_ABOUT THIS TASK_
What is needed is an exact copy of the data that follows.

_SUPPLIED INFORMATION_
BEGIN

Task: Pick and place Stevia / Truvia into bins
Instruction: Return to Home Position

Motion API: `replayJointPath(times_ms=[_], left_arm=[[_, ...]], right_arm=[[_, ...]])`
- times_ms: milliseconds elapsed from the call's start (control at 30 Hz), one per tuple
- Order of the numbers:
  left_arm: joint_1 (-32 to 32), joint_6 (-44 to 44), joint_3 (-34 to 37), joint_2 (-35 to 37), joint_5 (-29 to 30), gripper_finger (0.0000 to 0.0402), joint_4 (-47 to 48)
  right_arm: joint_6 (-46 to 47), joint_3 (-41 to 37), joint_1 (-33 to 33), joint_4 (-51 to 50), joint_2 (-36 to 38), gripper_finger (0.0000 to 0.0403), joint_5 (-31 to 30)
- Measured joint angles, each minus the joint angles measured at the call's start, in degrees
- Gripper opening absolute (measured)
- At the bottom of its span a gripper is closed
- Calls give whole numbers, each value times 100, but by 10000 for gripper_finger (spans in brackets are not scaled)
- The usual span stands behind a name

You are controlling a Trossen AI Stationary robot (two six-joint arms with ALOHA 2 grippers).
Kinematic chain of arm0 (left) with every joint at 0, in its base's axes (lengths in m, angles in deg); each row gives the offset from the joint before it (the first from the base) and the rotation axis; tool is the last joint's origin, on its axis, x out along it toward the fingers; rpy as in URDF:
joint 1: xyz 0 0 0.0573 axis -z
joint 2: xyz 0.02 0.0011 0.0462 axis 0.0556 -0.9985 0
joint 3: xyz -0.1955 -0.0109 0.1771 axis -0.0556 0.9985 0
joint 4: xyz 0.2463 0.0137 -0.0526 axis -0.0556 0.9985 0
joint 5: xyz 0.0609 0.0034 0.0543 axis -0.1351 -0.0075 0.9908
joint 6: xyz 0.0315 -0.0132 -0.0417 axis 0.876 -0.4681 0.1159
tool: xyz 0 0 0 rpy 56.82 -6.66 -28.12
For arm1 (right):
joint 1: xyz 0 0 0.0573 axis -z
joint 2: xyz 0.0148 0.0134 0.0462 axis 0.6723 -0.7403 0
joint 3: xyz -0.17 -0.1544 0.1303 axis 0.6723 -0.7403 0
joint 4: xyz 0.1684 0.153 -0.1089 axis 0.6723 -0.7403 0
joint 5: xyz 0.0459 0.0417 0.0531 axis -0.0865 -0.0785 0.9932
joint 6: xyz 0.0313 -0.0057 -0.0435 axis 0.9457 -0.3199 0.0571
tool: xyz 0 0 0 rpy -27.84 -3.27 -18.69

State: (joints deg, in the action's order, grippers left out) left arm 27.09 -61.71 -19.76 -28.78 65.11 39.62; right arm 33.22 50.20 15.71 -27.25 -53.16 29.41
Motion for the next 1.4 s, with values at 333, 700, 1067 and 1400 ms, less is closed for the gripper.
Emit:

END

_OUTPUT OF THE EXERCISE_
Task: Pick and place Stevia / Truvia into bins
Instruction: Return to Home Position

Motion API: `replayJointPath(times_ms=[_], left_arm=[[_, ...]], right_arm=[[_, ...]])`
- times_ms: milliseconds elapsed from the call's start (control at 30 Hz), one per tuple
- Order of the numbers:
  left_arm: joint_1 (-32 to 32), joint_6 (-44 to 44), joint_3 (-34 to 37), joint_2 (-35 to 37), joint_5 (-29 to 30), gripper_finger (0.0000 to 0.0402), joint_4 (-47 to 48)
  right_arm: joint_6 (-46 to 47), joint_3 (-41 to 37), joint_1 (-33 to 33), joint_4 (-51 to 50), joint_2 (-36 to 38), gripper_finger (0.0000 to 0.0403), joint_5 (-31 to 30)
- Measured joint angles, each minus the joint angles measured at the call's start, in degrees
- Gripper opening absolute (measured)
- At the bottom of its span a gripper is closed
- Calls give whole numbers, each value times 100, but by 10000 for gripper_finger (spans in brackets are not scaled)
- The usual span stands behind a name

You are controlling a Trossen AI Stationary robot (two six-joint arms with ALOHA 2 grippers).
Kinematic chain of arm0 (left) with every joint at 0, in its base's axes (lengths in m, angles in deg); each row gives the offset from the joint before it (the first from the base) and the rotation axis; tool is the last joint's origin, on its axis, x out along it toward the fingers; rpy as in URDF:
joint 1: xyz 0 0 0.0573 axis -z
joint 2: xyz 0.02 0.0011 0.0462 axis 0.0556 -0.9985 0
joint 3: xyz -0.1955 -0.0109 0.1771 axis -0.0556 0.9985 0
joint 4: xyz 0.2463 0.0137 -0.0526 axis -0.0556 0.9985 0
joint 5: xyz 0.0609 0.0034 0.0543 axis -0.1351 -0.0075 0.9908
joint 6: xyz 0.0315 -0.0132 -0.0417 axis 0.876 -0.4681 0.1159
tool: xyz 0 0 0 rpy 56.82 -6.66 -28.12
For arm1 (right):
joint 1: xyz 0 0 0.0573 axis -z
joint 2: xyz 0.0148 0.0134 0.0462 axis 0.6723 -0.7403 0
joint 3: xyz -0.17 -0.1544 0.1303 axis 0.6723 -0.7403 0
joint 4: xyz 0.1684 0.153 -0.1089 axis 0.6723 -0.7403 0
joint 5: xyz 0.0459 0.0417 0.0531 axis -0.0865 -0.0785 0.9932
joint 6: xyz 0.0313 -0.0057 -0.0435 axis 0.9457 -0.3199 0.0571
tool: xyz 0 0 0 rpy -27.84 -3.27 -18.69

State: (joints deg, in the action's order, grippers left out) left arm 27.09 -61.71 -19.76 -28.78 65.11 39.62; right arm 33.22 50.20 15.71 -27.25 -53.16 29.41
Motion for the next 1.4 s, with values at 333, 700, 1067 and 1400 ms, less is closed for the gripper.
Emit:

This output is complete, so the exercise is closed.